Among the lines of the records, find all that carry the word "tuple" and copy them.

(Records provided Opens)

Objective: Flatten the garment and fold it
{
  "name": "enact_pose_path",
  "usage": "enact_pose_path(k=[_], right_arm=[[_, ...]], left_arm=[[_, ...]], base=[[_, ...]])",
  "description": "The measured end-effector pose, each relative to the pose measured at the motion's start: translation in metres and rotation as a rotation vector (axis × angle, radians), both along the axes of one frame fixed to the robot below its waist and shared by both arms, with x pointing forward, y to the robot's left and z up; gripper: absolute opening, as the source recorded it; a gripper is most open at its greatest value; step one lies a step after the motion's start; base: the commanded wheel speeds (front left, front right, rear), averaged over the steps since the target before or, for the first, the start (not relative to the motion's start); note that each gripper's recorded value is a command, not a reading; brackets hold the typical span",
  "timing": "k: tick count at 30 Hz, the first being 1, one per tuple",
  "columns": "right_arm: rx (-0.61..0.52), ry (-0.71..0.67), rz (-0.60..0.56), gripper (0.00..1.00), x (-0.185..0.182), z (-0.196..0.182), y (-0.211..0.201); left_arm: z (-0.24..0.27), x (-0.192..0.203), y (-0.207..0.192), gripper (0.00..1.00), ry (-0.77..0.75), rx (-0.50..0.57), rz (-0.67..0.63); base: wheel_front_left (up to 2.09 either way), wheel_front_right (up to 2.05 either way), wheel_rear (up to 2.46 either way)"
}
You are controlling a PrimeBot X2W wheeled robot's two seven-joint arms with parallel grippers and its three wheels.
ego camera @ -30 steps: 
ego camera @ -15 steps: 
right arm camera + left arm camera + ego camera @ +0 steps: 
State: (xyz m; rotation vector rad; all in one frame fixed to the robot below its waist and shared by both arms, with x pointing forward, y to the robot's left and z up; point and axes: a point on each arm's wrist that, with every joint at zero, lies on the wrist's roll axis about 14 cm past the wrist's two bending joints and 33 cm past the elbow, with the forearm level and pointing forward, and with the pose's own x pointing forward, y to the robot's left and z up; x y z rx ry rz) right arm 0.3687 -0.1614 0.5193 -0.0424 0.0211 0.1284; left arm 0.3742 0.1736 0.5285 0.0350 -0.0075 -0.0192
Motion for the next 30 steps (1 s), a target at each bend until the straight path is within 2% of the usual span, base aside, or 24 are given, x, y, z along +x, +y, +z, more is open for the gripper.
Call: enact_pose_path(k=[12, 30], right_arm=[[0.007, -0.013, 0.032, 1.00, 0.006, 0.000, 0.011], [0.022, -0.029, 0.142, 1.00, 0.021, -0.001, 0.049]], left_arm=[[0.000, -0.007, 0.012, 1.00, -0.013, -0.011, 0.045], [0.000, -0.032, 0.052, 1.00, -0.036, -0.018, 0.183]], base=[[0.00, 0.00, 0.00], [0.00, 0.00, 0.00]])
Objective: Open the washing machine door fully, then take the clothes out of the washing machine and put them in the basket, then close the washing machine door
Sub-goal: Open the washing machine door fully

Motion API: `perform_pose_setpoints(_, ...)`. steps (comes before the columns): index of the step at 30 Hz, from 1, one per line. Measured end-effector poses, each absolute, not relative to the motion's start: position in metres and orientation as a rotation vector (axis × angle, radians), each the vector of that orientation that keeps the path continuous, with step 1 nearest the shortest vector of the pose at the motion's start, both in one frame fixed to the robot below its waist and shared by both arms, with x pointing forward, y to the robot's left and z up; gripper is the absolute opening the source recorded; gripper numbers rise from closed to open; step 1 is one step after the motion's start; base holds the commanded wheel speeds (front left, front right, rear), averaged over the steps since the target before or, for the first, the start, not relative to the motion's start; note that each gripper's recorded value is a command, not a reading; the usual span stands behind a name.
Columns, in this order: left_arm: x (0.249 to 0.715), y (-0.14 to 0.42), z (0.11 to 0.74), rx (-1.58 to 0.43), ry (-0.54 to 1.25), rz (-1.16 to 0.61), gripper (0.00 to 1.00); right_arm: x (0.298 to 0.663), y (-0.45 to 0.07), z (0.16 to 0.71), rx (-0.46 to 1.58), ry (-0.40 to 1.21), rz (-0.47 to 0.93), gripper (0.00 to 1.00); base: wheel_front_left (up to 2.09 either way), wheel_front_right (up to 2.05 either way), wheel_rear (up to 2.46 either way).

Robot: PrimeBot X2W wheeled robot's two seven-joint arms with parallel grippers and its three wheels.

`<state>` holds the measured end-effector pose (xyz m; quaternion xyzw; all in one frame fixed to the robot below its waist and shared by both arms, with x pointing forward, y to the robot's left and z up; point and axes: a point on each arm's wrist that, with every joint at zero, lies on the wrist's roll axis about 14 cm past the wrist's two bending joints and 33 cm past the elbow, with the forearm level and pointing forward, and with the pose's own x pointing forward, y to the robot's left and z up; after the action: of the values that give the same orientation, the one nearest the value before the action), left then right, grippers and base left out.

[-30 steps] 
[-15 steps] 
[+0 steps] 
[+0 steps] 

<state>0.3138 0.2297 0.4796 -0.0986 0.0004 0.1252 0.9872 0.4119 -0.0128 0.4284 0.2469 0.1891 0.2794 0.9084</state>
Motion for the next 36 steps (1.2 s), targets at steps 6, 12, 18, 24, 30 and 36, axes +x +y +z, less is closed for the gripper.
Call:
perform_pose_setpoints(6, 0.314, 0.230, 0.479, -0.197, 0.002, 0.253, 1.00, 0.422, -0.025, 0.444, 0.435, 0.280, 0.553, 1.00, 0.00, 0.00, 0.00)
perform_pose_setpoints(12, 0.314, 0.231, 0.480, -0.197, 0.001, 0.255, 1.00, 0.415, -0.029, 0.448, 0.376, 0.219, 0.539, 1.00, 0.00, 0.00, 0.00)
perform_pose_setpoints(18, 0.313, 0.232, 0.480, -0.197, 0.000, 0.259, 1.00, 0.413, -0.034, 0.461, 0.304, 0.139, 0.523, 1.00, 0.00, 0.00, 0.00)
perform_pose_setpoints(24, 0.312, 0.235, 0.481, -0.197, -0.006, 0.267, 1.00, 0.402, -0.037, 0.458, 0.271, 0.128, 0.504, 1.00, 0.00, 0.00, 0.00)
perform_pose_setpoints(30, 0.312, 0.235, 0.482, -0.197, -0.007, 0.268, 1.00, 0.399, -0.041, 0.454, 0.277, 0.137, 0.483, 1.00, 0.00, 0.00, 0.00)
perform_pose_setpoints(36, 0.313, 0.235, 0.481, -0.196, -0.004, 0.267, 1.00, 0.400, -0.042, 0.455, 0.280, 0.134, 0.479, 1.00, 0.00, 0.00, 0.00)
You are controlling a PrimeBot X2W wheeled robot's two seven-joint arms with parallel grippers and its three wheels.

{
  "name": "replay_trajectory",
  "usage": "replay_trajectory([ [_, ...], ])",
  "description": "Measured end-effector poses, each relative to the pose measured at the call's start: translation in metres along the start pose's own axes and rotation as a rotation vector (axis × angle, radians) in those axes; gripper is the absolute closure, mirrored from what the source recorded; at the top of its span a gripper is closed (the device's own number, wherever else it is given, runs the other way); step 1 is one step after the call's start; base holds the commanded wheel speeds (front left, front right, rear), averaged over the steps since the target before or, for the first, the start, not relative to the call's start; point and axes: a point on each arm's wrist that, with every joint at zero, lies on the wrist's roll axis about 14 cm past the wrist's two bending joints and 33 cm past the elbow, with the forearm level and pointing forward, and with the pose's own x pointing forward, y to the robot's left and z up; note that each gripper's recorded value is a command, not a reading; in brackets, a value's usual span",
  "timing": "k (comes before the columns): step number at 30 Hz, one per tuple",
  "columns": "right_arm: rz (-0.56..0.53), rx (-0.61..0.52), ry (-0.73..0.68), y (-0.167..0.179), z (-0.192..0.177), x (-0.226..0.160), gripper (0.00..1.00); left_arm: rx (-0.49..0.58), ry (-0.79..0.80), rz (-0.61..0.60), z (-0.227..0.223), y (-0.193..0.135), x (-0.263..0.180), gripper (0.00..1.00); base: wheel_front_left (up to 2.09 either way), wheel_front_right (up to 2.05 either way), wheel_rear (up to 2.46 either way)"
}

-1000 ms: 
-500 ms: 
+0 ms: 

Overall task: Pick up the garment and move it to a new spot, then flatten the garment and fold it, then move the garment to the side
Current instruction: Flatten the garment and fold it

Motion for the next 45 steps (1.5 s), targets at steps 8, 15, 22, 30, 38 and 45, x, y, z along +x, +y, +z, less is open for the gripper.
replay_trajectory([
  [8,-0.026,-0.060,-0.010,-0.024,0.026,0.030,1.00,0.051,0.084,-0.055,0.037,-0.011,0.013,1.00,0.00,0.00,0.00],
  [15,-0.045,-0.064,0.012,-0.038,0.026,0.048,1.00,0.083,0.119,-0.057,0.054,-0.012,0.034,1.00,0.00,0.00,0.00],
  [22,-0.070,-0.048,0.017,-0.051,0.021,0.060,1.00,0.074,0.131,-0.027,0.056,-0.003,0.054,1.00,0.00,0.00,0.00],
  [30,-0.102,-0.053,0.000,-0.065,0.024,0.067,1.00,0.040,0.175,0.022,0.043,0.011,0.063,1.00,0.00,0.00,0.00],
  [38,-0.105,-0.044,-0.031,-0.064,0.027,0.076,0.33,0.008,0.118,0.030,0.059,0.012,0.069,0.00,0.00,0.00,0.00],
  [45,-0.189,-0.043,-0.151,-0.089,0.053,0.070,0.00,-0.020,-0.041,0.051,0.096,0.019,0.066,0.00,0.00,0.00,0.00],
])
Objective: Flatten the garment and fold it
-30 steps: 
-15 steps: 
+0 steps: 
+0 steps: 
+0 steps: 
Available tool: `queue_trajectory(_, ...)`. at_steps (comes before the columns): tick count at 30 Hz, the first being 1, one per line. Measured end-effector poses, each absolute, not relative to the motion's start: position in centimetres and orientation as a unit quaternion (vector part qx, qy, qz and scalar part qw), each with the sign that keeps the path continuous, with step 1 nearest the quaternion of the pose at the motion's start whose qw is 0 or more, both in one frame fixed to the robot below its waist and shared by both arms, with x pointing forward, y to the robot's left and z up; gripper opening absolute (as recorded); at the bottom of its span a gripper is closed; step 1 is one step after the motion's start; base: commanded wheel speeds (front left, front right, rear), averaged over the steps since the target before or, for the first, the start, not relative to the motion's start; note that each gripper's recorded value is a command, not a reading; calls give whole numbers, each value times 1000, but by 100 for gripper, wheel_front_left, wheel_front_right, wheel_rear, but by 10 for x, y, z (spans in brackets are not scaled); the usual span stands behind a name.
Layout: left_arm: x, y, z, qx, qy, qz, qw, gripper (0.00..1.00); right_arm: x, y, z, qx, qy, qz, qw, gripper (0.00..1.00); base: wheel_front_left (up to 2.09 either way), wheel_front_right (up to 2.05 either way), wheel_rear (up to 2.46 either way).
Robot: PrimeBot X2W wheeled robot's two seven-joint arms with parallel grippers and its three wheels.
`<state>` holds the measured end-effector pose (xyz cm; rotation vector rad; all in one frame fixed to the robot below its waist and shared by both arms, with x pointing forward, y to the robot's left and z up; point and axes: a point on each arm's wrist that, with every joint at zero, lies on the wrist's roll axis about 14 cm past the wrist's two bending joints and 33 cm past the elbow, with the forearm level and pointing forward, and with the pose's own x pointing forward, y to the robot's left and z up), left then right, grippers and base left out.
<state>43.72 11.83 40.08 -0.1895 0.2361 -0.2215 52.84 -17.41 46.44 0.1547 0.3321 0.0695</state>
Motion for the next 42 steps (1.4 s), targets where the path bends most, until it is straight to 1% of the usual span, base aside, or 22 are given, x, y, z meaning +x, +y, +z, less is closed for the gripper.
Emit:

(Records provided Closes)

Written answer »
  "timing": "k: tick count at 30 Hz, the first being 1, one per tuple",
  "timing": "k (comes before the columns): step number at 30 Hz, one per tuple",

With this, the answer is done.